**What is expected:**
Take the data below and extract the lines from the one with "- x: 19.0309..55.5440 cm" to the one with "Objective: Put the", inclusive, exactly as written.

[[ Data for analysis, beginning ]]

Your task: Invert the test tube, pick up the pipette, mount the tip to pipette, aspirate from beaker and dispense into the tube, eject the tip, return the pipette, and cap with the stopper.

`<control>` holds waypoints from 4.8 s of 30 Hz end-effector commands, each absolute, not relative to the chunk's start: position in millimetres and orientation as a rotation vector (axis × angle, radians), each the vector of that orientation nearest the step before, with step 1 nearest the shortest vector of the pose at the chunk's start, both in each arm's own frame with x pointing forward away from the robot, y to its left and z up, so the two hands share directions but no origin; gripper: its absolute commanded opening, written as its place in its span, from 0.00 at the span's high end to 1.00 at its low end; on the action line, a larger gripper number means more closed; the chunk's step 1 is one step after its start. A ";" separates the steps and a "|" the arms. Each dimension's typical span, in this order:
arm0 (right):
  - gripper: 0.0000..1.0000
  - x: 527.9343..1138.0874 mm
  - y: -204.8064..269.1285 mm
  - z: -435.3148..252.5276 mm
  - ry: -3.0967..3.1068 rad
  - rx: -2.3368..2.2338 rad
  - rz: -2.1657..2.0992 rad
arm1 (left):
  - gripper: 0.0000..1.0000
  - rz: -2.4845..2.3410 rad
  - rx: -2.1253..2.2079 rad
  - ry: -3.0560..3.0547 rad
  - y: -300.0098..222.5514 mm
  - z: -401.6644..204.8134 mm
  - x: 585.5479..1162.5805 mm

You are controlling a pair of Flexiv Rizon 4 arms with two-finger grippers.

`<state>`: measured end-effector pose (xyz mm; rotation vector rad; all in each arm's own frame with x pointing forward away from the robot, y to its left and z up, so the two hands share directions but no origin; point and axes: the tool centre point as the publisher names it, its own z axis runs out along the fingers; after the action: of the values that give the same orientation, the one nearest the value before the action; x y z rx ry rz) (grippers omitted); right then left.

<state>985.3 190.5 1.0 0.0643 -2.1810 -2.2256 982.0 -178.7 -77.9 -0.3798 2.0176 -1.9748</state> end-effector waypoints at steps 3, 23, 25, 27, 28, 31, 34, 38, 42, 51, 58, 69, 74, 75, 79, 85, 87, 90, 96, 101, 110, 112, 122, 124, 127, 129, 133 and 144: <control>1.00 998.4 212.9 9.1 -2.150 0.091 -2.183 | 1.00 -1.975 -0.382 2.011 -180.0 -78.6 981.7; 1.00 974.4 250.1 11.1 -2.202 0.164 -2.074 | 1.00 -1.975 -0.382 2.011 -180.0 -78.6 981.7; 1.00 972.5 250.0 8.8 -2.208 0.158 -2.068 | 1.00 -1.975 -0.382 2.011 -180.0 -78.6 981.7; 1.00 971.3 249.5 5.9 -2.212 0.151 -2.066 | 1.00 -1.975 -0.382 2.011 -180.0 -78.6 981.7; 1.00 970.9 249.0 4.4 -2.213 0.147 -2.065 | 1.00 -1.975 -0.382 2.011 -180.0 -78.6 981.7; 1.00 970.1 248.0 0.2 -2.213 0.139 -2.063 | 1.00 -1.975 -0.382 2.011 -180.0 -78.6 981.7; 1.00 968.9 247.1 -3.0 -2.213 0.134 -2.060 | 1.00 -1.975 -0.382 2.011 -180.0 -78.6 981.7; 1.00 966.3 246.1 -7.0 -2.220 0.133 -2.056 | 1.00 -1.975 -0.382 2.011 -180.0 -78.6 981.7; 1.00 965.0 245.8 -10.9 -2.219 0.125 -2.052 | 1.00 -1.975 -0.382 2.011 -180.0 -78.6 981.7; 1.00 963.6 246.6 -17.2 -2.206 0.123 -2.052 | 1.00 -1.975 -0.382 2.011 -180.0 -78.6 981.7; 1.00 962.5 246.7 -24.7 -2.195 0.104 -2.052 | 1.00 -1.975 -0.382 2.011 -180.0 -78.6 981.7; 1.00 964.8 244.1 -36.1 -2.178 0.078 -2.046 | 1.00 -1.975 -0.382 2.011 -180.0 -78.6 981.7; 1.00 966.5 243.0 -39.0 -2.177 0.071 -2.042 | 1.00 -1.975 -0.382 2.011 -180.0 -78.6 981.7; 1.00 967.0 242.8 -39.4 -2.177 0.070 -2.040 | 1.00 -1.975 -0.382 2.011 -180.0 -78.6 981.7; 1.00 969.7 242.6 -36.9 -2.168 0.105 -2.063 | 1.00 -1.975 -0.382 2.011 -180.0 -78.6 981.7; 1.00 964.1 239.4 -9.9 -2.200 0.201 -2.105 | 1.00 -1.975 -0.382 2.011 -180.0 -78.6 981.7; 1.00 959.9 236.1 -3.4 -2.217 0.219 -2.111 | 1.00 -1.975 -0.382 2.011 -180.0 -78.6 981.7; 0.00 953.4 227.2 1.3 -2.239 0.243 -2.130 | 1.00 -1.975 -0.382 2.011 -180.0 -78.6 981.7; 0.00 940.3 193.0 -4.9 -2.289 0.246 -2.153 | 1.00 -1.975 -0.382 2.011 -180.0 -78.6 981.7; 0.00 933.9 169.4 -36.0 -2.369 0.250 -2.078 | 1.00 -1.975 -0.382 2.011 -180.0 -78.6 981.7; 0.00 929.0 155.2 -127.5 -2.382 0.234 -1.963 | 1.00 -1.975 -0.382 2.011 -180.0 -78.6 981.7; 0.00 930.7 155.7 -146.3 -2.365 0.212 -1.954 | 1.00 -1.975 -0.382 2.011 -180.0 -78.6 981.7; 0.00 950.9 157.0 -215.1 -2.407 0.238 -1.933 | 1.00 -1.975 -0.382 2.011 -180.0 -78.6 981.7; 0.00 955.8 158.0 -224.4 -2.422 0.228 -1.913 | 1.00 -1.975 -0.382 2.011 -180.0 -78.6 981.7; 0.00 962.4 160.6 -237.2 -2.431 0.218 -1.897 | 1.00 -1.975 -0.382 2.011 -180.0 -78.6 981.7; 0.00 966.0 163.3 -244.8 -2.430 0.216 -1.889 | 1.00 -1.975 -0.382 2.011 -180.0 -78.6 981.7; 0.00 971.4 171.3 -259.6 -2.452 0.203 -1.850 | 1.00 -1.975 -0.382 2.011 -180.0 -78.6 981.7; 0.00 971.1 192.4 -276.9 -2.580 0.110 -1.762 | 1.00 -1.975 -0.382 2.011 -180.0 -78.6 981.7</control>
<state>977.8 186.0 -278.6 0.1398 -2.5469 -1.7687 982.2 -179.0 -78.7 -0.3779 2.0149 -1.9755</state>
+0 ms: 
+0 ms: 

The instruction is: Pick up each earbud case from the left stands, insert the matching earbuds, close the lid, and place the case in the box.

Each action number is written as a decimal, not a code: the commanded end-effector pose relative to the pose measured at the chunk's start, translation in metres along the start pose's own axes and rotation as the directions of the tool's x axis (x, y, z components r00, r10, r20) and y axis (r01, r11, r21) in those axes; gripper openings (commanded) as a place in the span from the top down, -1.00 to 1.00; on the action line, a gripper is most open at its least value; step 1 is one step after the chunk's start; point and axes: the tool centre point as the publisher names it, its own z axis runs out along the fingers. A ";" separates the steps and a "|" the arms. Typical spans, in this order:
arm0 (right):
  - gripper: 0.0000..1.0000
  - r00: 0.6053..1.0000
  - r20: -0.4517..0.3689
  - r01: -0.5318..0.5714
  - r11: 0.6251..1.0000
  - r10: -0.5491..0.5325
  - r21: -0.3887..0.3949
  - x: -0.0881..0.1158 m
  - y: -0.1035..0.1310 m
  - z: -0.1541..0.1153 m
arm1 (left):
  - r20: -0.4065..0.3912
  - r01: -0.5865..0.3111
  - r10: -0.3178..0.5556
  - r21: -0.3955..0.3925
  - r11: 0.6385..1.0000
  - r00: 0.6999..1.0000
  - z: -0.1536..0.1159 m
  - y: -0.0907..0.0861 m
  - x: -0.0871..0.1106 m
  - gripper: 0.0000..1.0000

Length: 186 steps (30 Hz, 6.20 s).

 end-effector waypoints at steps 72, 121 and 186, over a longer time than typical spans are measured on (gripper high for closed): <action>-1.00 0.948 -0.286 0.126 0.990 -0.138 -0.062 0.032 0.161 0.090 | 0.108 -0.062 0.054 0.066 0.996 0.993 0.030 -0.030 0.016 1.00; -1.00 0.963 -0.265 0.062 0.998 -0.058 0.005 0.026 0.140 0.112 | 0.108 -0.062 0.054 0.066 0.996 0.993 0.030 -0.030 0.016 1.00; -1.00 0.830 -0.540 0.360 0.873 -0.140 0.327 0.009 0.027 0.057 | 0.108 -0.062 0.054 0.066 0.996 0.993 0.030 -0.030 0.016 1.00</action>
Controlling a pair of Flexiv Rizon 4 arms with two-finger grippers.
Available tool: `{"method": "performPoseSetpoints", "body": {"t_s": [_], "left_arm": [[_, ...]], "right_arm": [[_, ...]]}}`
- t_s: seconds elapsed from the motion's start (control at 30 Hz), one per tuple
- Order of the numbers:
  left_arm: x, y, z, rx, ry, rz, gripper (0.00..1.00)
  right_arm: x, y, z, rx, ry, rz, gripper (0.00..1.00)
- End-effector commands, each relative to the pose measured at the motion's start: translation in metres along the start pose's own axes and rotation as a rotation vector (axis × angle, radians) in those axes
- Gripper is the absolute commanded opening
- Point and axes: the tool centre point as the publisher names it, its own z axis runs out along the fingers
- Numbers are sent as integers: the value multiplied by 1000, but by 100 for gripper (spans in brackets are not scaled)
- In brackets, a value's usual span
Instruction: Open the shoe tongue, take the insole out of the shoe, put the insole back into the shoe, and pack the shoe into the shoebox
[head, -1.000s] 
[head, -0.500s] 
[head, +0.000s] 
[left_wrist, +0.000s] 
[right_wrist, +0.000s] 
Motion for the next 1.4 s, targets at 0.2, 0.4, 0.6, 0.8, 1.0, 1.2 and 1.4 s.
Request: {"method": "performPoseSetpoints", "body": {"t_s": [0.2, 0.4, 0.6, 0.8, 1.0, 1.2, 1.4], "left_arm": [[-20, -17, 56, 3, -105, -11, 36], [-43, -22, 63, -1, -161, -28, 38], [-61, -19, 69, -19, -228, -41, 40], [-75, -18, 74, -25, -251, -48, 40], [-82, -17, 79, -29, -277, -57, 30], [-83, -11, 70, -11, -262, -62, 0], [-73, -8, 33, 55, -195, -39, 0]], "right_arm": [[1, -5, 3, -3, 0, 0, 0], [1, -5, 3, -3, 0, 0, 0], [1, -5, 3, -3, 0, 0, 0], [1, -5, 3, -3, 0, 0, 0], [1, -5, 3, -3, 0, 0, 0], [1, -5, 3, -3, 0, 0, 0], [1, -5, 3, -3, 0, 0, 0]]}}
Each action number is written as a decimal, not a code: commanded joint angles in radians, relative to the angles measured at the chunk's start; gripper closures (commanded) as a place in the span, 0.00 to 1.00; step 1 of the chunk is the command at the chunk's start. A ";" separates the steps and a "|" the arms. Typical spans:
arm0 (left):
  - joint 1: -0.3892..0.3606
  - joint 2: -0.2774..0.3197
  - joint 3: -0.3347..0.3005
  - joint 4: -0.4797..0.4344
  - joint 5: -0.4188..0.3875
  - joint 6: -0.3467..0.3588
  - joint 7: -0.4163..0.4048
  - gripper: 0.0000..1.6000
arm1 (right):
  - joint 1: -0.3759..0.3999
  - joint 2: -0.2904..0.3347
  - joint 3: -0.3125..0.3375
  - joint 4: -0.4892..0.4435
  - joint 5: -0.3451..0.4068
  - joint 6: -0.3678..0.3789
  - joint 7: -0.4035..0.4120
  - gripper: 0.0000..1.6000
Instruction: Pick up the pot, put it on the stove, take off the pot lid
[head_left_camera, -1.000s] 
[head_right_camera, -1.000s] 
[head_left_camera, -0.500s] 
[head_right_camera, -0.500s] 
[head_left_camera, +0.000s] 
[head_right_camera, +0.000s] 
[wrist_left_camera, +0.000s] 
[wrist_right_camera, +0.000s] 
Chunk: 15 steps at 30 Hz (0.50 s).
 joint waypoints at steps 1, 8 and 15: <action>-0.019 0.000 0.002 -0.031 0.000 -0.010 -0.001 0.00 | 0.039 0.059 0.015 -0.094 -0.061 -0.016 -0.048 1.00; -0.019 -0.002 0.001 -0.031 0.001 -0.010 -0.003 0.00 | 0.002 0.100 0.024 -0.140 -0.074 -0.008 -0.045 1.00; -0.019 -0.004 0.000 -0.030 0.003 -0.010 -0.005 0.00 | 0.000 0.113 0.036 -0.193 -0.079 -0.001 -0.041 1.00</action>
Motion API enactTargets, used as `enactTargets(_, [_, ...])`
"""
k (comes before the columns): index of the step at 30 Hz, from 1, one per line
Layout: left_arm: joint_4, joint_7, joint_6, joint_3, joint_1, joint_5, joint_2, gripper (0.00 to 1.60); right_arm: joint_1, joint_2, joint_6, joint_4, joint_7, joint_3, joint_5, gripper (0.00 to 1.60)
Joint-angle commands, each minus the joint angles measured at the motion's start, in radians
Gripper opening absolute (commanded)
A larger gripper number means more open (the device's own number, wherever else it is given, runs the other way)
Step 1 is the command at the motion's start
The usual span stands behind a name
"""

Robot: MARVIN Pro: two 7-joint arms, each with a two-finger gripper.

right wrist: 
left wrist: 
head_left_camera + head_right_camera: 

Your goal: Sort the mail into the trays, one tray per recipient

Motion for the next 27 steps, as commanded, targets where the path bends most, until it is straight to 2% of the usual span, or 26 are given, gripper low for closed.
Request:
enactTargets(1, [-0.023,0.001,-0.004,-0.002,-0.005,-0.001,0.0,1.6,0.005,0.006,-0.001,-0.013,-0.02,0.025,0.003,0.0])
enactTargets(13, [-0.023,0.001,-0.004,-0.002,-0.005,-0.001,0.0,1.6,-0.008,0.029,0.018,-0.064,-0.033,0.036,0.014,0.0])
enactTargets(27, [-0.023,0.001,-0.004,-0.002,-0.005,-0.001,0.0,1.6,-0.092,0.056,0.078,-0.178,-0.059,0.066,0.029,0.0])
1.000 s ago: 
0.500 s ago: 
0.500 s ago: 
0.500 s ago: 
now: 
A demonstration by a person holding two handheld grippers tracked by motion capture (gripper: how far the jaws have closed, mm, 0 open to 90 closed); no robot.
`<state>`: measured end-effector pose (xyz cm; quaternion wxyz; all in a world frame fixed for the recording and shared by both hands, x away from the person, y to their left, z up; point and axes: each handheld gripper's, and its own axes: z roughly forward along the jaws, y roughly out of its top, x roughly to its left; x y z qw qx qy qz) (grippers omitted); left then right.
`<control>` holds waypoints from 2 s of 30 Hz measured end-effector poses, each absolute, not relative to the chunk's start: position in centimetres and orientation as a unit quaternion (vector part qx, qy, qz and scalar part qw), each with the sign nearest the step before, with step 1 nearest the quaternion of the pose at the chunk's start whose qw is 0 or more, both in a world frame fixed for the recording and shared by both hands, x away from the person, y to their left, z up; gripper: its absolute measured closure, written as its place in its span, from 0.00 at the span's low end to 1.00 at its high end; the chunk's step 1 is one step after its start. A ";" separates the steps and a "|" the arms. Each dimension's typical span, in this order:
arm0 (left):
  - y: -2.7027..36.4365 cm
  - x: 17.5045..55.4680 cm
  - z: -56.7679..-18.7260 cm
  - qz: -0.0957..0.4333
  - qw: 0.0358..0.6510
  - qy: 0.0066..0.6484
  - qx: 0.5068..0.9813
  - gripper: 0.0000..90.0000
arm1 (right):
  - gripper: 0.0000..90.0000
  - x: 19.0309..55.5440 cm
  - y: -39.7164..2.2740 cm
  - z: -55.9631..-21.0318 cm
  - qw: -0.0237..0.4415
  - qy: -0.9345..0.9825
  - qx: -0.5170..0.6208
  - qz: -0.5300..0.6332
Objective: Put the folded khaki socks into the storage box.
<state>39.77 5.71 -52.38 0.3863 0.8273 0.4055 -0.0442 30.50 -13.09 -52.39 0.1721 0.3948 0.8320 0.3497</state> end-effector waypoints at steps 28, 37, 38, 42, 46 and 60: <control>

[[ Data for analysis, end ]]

**Written answer:**
  - x: 19.0309..55.5440 cm
  - y: -39.7164..2.2740 cm
  - z: -55.9631..-21.0318 cm
  - qw: -0.0237..0.4415
  - qy: -0.9345..0.9825
  - qx: -0.5170..0.6208
  - qz: -0.5300..0.6332
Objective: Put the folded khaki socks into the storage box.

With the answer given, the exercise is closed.